C programming, Python programming

It's said that you can write C in any programming language. I used to do this all the time – C was my first language, and I came to Python from Perl – but I am doing it much less these days and profiting from the change. Look at how I was parsing 2D GeoRSS coordinates or a GML posList into tuples back in 2005 in the 6 lines below.

# value is "33.338611 52.566592 32.537546 52.527238 31.744196 52.409555"

latlons = value.split()
coords = []
for i in range(0, len(latlons), 2):
    lat = float(latlons[i])
    lon = float(latlons[i+1])
    coords.append((lon, lat))

# coords is [(52.566592, 33.338611), ...]

Counters, increments, offsets – It's rudimentary C pointer arithmetic in Python. I recently rewrote this in a different style.

def take_tuples(itr):
    nxt = itr.next
    while True:
        lat = nxt()
        lon = nxt()
        yield lon, lat

latlons = iter(map(float, text.split()))
coords = list(take_tuples(latlons))

Python isn't a functional language, but I still enjoy and benefit from using it in a functional style. The statements in my first, older batch of code are concerned with how to extract coordinate pairs. The statements in the second express what values I want. I want the results of float mapped over all the items split from the initial value, and then I want a list of pairs of these results.

For a more simple example, If what I want is a list of integers from 1 to 10, I write this:

numbers = list(range(1, 11))

instead of this:

numbers = []
for i in range(1, 11):
    numbers.append(i)

And if what I want is integers converted to floats, I write this:

numbers = map(float, range(1, 11))

instead of this:

numbers = []
for i in range(1, 11):
    numbers.append(float(i))

The generator function take_tuples (code section 2, above) is also written in terms of what results I want. It calls next twice on an iterator and yields the pair, swapped. When it hits the end of the iterator, it raises StopIteration. This is expected and normal for functions that accept iterators, like list(). It's the what-not-how way to get things from a sequence, pairwise.

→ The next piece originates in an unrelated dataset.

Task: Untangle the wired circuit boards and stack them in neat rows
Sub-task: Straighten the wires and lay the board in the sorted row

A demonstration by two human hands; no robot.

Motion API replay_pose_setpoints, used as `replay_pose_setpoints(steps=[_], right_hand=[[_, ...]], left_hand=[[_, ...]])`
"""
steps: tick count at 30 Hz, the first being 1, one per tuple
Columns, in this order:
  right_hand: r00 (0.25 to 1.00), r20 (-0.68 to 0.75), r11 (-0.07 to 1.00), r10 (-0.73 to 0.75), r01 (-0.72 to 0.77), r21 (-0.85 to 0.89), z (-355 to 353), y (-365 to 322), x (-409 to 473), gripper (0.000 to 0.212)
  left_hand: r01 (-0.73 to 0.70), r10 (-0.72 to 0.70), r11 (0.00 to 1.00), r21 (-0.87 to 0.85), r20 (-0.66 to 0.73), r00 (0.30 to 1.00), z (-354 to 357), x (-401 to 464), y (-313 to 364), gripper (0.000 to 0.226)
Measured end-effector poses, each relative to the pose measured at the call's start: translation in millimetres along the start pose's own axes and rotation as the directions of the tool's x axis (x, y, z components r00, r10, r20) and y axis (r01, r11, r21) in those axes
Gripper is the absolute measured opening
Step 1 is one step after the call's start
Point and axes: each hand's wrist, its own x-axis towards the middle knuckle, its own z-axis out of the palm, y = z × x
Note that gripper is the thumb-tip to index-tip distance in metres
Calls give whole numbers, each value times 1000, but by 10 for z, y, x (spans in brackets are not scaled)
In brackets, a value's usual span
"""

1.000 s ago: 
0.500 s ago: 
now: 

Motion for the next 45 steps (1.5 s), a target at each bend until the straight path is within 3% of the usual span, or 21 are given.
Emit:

>>> def take_pairs(value):
...     itr = iter(value)
...     while True:
...         yield itr.next(), itr.next()
...
>>> list(take_pairs(range(4)))
[(0, 1), (2, 3)]
>>> list(take_pairs("abc"))
[('a', 'b')]

Now, here's the icing: my new code (section 2 above, with map and list and the generator) benchmarks 10% faster than my old C style code. Binding the itr.next to a local variable (nxt) makes a big difference. I'm eating my cake and having it, too.

Comments

Re: C programming, Python programming

Author: Victor

But the magic really happens when you get rid of the take_tuples function:

latlons = iter(map(float, text.split()))
coords = zip(latlons, latlons)

Re: C programming, Python programming

Author: Sean

Victor, that's super cool. It benchmarks 30% faster than my C style code, and it easily extends to n-tuples (say I expected X,Y,Z triples) ala

<pre>

coords = zip(*[latlons]*n) </pre> but I am swapping the order of lat and lon in take_tuples(), so zip() doesn't quite work.</p>

Re: C programming, Python programming

Author: Michal Migurski

Python does Numpy-style strides, so:

lonlats = zip(latlons[1::2], latlons[0::2])

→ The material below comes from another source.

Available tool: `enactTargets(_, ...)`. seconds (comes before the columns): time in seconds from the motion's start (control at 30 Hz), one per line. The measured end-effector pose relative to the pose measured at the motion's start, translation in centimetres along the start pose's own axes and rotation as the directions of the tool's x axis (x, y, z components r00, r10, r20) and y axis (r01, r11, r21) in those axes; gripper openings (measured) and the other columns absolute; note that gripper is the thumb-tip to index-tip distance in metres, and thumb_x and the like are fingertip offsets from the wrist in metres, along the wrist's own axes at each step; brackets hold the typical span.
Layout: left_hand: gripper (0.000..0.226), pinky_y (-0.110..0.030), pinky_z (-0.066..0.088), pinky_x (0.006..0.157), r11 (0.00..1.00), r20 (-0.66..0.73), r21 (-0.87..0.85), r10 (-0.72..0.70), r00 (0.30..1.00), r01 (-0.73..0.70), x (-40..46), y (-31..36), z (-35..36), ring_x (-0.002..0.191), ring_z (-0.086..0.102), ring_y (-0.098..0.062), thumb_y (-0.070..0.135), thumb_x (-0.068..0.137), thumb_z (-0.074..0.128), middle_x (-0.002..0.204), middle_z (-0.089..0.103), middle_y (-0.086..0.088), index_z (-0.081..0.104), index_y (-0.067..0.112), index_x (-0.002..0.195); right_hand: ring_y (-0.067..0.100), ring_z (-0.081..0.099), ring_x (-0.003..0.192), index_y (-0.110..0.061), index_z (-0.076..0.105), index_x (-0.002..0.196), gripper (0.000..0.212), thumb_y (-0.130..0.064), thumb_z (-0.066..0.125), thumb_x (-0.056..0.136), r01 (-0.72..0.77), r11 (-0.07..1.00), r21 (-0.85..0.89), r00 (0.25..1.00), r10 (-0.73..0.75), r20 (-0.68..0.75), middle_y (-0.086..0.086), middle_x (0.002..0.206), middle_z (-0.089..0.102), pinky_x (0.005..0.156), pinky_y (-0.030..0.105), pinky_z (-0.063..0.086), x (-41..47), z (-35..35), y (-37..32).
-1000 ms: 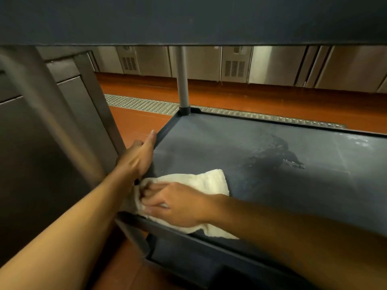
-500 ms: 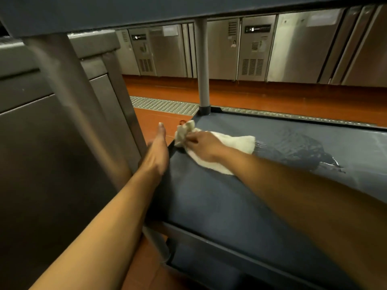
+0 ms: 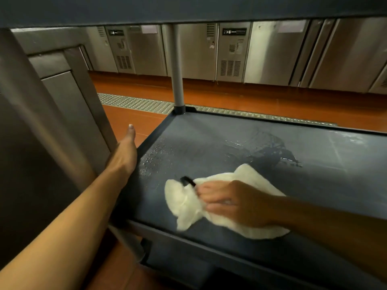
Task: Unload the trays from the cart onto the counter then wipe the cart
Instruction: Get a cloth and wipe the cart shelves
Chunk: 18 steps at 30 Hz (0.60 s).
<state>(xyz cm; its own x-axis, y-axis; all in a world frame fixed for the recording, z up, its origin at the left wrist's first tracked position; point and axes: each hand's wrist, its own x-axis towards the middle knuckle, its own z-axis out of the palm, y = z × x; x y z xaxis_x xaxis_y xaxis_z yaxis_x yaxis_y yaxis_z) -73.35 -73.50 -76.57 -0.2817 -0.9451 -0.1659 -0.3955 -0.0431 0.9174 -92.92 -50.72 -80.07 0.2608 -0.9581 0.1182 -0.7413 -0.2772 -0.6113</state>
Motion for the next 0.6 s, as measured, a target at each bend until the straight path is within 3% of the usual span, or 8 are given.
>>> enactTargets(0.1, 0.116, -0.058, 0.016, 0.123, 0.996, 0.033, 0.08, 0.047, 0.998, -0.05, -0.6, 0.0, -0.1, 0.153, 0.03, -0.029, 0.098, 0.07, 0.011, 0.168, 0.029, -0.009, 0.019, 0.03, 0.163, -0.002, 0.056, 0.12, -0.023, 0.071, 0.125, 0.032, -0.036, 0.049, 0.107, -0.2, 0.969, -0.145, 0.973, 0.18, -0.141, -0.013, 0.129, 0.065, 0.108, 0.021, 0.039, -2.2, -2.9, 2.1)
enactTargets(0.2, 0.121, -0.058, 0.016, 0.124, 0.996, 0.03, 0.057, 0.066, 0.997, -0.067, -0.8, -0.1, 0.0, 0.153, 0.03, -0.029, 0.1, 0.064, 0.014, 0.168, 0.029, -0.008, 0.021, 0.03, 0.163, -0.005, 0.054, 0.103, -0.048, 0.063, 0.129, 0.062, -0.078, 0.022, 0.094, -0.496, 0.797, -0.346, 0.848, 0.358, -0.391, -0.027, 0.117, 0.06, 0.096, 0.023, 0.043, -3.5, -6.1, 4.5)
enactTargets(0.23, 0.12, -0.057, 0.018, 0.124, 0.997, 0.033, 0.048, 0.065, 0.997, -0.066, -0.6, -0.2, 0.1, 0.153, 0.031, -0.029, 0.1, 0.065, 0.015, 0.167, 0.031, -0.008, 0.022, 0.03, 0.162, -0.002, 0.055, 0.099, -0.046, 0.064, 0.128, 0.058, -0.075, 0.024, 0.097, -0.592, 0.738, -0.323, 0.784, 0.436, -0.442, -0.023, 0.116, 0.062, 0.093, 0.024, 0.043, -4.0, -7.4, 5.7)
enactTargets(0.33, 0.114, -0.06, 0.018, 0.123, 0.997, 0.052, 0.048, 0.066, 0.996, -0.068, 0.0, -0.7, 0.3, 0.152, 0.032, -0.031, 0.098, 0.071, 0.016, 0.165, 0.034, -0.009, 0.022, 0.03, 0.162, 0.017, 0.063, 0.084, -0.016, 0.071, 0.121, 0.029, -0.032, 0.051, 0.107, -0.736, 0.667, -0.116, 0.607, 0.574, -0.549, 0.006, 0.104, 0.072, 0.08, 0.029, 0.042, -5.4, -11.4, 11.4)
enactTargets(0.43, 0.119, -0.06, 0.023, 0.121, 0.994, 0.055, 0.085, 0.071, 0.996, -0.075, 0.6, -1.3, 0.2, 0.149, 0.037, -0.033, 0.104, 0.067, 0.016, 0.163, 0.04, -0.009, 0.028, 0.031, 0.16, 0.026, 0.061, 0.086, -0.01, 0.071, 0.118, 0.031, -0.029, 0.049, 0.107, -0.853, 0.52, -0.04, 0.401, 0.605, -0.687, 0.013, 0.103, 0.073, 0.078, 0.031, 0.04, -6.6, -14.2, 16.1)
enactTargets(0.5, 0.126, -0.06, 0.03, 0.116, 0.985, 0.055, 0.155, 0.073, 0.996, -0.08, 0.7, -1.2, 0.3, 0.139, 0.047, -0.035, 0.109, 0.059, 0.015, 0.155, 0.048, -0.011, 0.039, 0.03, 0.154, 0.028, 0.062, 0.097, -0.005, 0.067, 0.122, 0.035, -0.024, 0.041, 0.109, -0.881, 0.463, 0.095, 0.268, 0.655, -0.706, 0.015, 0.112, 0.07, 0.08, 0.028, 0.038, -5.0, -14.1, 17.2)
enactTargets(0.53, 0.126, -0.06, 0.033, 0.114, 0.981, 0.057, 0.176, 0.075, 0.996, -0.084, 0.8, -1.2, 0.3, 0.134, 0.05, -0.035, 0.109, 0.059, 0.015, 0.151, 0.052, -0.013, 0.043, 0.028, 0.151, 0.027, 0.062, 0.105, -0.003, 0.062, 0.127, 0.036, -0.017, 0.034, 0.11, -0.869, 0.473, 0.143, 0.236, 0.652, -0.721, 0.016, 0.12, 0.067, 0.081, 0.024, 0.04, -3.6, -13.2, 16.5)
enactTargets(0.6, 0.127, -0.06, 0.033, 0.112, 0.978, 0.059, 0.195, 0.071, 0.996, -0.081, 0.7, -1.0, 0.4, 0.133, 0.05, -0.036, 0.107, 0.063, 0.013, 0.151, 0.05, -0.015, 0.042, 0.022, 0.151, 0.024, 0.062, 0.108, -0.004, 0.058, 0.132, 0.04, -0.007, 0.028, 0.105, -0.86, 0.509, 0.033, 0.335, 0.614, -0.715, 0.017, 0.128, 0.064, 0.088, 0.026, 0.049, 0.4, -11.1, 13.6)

Re: C programming, Python programming

Author: Sean

Michal, that's even 1-2% faster than Victor's (my original benchmark was a linear ring with 64 vertices, approximating a circle, but difference is the same for 30 and 100 vertices). Even though slices copy data, they are apparently (at least with Python 2.7.3) a bit faster than iterators.

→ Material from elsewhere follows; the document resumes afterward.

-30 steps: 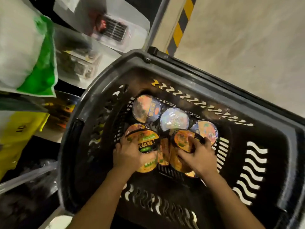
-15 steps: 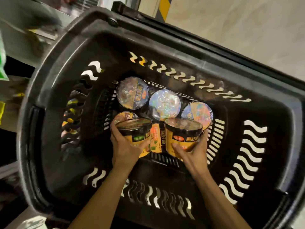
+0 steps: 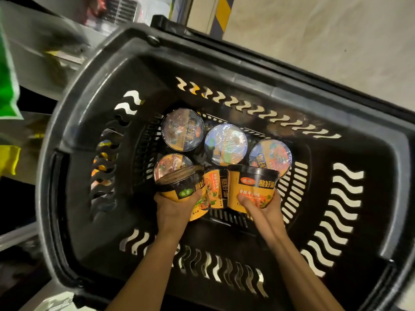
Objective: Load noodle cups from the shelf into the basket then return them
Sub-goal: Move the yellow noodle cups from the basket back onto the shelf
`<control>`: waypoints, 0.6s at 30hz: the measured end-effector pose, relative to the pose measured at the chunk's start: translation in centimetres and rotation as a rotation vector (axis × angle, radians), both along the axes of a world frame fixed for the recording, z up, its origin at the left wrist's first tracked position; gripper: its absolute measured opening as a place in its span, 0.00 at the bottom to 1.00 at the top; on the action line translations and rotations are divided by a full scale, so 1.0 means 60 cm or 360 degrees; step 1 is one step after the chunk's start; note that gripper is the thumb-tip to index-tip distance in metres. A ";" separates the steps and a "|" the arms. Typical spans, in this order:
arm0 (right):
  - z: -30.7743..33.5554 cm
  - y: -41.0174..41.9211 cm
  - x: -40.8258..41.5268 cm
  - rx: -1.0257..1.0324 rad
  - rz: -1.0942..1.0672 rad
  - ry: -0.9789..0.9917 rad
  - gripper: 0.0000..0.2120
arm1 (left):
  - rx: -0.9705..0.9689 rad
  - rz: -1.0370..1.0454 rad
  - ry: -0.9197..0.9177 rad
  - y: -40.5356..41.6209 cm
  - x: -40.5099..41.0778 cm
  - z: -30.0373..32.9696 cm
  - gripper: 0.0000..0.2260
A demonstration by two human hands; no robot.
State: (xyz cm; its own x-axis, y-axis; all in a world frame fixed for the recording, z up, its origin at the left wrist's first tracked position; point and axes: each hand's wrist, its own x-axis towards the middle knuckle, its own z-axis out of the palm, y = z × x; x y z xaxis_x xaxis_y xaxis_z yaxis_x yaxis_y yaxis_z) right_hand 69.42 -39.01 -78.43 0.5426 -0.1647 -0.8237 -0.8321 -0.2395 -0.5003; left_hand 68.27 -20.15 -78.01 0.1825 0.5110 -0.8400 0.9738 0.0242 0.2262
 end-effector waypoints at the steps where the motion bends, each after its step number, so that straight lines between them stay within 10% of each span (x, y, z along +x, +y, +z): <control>1: 0.017 0.000 0.003 0.0029 -0.0040 0.0009 0.35 | -0.0022 0.0042 -0.0007 -0.001 0.004 0.013 0.43; 11: 0.321 0.002 0.048 0.0139 -0.0266 -0.0090 0.44 | -0.0179 0.0264 -0.0471 -0.009 0.065 0.284 0.34; 18: 0.571 0.010 0.059 0.0225 -0.0443 -0.0337 0.49 | -0.0111 0.0377 -0.0880 -0.022 0.079 0.568 0.51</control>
State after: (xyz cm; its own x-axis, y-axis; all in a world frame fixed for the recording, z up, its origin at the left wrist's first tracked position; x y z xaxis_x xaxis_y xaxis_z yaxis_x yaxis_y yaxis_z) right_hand 72.97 -38.42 -44.19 0.6540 -0.2228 -0.7230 -0.7300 0.0650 -0.6803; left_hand 73.01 -21.48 -43.95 0.4895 0.5383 -0.6860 0.6786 0.2589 0.6874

Re: C programming, Python programming

Author: John Drake

"Now, here's the icing: my new code (section 2 above, with map and list and the generator) benchmarks 10% faster than my old C style code. Binding the itr.next to a local variable (nxt) makes a big difference. I'm eating my cake and having it, too." That's really interesting, I wonder why it runs so much faster. It would seem that the opposite should be true.